Notice of Aboriginal Title

Posted on April 13, 2015

It's only fair to share...Share on FacebookShare on Google+Tweet about this on TwitterShare on LinkedInEmail this to someone
Notice of Aboriginal Title

2002 Notice of Aboriginal Title

 On June 26, 2014, the Supreme Court of Canada handed down a major ruling on aboriginal title in its Nation Tsilhqot’in v. British Columbia decision.[1]

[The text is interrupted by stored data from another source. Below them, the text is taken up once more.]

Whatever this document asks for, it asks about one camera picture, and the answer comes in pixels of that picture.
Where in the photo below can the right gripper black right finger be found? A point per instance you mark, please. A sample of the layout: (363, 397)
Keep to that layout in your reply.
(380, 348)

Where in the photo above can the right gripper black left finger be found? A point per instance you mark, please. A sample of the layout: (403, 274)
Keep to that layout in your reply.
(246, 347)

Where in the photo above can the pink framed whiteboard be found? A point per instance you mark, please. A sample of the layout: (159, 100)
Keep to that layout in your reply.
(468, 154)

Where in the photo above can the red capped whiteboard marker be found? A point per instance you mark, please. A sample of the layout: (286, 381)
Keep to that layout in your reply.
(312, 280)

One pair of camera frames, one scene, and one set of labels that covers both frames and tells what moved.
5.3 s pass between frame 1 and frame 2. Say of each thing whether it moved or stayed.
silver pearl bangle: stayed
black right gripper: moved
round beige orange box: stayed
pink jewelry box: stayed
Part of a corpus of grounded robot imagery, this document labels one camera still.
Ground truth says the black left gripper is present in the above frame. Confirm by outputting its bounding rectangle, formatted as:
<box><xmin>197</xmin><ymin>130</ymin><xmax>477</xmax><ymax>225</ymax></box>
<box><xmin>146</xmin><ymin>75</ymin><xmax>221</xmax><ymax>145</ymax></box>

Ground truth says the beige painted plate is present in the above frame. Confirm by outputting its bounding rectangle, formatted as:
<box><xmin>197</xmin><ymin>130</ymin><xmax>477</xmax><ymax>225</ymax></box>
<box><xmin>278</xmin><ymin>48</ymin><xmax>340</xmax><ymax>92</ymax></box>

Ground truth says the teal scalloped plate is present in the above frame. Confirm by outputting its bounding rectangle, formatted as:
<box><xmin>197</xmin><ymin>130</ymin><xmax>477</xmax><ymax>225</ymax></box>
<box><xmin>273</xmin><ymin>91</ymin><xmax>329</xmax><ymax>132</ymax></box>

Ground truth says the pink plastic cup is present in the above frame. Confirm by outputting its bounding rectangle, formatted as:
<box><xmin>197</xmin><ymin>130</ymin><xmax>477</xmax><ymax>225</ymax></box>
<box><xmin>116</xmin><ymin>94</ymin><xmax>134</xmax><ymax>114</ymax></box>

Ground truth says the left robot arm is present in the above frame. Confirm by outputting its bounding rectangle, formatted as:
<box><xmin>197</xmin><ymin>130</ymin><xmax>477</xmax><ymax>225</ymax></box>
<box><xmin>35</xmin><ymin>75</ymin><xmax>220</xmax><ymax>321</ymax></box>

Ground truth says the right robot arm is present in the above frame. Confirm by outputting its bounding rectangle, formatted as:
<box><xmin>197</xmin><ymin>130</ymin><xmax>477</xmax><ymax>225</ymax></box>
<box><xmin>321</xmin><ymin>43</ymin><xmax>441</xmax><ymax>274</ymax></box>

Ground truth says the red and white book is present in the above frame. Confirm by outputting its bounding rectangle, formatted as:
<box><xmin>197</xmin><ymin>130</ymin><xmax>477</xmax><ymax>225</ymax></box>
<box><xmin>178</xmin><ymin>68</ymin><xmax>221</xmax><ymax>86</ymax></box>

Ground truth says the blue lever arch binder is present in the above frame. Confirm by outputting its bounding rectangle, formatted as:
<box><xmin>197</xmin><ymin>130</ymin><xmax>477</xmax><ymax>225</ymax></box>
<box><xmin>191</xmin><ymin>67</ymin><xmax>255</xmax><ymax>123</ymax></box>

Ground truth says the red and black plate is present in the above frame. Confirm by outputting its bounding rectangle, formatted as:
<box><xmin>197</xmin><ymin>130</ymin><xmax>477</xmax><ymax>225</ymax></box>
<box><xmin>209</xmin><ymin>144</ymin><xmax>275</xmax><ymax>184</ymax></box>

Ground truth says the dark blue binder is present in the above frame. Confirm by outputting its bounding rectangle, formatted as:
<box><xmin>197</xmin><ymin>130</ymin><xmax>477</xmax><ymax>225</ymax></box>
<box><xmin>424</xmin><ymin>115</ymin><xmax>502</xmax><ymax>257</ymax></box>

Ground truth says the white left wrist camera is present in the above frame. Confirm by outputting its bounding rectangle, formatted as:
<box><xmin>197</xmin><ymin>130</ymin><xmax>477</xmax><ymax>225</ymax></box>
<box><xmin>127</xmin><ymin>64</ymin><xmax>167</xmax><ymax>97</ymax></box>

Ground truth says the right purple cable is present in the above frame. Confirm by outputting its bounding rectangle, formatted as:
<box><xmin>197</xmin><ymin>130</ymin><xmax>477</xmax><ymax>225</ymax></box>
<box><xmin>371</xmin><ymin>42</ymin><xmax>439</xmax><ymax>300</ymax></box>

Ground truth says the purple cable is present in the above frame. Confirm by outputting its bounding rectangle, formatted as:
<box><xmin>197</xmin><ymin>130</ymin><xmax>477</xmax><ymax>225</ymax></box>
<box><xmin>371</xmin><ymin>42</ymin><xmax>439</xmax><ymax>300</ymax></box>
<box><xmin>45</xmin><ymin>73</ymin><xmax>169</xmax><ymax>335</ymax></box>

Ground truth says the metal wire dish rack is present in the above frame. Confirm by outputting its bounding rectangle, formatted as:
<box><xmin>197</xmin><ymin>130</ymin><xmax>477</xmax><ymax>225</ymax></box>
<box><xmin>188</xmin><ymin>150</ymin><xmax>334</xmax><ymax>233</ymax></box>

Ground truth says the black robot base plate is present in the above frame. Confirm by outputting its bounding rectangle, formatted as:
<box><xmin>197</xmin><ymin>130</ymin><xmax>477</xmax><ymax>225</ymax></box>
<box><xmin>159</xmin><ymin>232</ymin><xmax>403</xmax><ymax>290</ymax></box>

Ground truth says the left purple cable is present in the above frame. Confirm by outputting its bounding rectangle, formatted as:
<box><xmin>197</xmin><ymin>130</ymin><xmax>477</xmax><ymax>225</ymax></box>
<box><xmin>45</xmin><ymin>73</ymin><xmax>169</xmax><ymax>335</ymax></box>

The Court confirmed and applied the conditions for establishing aboriginal title that it had set out earlier in Delgamuukw (which in turn built on the earlier test for aboriginal rights established in Van Der Peet). These conditions may be summarized as follows:

a)    the First Nations group must establish that the occupation of its territory prior to sovereignty was sufficient to ground aboriginal title;

b)    where present occupation is relied on as proof of occupation prior to Crown sovereignty, the First Nations group must establish continuity between present and pre-sovereignty occupation; and

c)    the First Nations group must establish that it had exclusive occupation of the land at the time of sovereignty, evidenced by its intention and capacity to retain exclusive control over the lands.

The Stuart Lake Carrier family groups with their Keyohs, such as the Maiyoo Keyoh, meet all the tests established for Aboriginal Title by the Supreme Court of Canada.

Sally Sam, Keyohwhudachun

Chief Sally Sam, Keyohwhudachun, Maiyoo Keyoh

 

On July 5th, 2002, Chief Sally Sam, Keyohwhudachun of the Maiyoo Keyoh provided notice of the Maiyoo Keyoh’s Title and Rights to the Province of British Columbia.